__PROBLEM DETAILS__
Set down word for word each line from the start of the listing through the line that contains "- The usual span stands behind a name", both included.

----- SOURCE MATERIAL

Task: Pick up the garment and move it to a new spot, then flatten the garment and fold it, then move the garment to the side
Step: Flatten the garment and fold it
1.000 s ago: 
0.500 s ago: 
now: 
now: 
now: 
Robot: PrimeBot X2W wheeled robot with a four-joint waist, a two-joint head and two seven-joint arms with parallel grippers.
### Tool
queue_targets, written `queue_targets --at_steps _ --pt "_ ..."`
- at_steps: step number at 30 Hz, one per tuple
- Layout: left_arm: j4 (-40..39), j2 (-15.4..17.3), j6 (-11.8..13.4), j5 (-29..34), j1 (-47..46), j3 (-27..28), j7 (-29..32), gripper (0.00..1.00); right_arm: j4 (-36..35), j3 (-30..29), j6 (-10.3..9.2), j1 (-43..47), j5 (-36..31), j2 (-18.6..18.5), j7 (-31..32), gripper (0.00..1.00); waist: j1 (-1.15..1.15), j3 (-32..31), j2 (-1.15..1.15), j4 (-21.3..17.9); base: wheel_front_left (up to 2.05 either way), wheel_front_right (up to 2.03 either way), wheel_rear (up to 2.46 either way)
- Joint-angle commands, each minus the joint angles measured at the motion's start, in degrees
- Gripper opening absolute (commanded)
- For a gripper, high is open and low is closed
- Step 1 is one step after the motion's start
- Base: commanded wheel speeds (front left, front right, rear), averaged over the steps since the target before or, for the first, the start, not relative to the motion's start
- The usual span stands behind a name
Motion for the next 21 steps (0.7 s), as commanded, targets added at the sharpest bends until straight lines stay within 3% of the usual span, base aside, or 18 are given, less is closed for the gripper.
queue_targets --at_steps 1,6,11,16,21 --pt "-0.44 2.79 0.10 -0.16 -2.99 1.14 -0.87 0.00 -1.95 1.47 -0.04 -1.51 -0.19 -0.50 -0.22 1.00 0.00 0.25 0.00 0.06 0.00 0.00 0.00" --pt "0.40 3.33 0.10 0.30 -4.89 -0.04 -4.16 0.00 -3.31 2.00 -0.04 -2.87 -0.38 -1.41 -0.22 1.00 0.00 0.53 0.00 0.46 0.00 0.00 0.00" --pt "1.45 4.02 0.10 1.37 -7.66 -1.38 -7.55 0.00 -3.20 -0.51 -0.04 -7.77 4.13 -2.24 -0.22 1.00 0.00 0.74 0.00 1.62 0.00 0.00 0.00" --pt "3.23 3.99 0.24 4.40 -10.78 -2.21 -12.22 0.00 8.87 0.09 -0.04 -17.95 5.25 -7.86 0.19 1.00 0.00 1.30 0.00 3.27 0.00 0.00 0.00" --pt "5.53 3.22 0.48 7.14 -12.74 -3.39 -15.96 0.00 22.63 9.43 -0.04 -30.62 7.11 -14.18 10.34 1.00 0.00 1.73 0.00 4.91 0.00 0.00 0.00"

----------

__WRITTEN RESPONSE__
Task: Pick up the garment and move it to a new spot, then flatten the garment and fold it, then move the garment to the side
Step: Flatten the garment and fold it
1.000 s ago: 
0.500 s ago: 
now: 
now: 
now: 
Robot: PrimeBot X2W wheeled robot with a four-joint waist, a two-joint head and two seven-joint arms with parallel grippers.
### Tool
queue_targets, written `queue_targets --at_steps _ --pt "_ ..."`
- at_steps: step number at 30 Hz, one per tuple
- Layout: left_arm: j4 (-40..39), j2 (-15.4..17.3), j6 (-11.8..13.4), j5 (-29..34), j1 (-47..46), j3 (-27..28), j7 (-29..32), gripper (0.00..1.00); right_arm: j4 (-36..35), j3 (-30..29), j6 (-10.3..9.2), j1 (-43..47), j5 (-36..31), j2 (-18.6..18.5), j7 (-31..32), gripper (0.00..1.00); waist: j1 (-1.15..1.15), j3 (-32..31), j2 (-1.15..1.15), j4 (-21.3..17.9); base: wheel_front_left (up to 2.05 either way), wheel_front_right (up to 2.03 either way), wheel_rear (up to 2.46 either way)
- Joint-angle commands, each minus the joint angles measured at the motion's start, in degrees
- Gripper opening absolute (commanded)
- For a gripper, high is open and low is closed
- Step 1 is one step after the motion's start
- Base: commanded wheel speeds (front left, front right, rear), averaged over the steps since the target before or, for the first, the start, not relative to the motion's start
- The usual span stands behind a name

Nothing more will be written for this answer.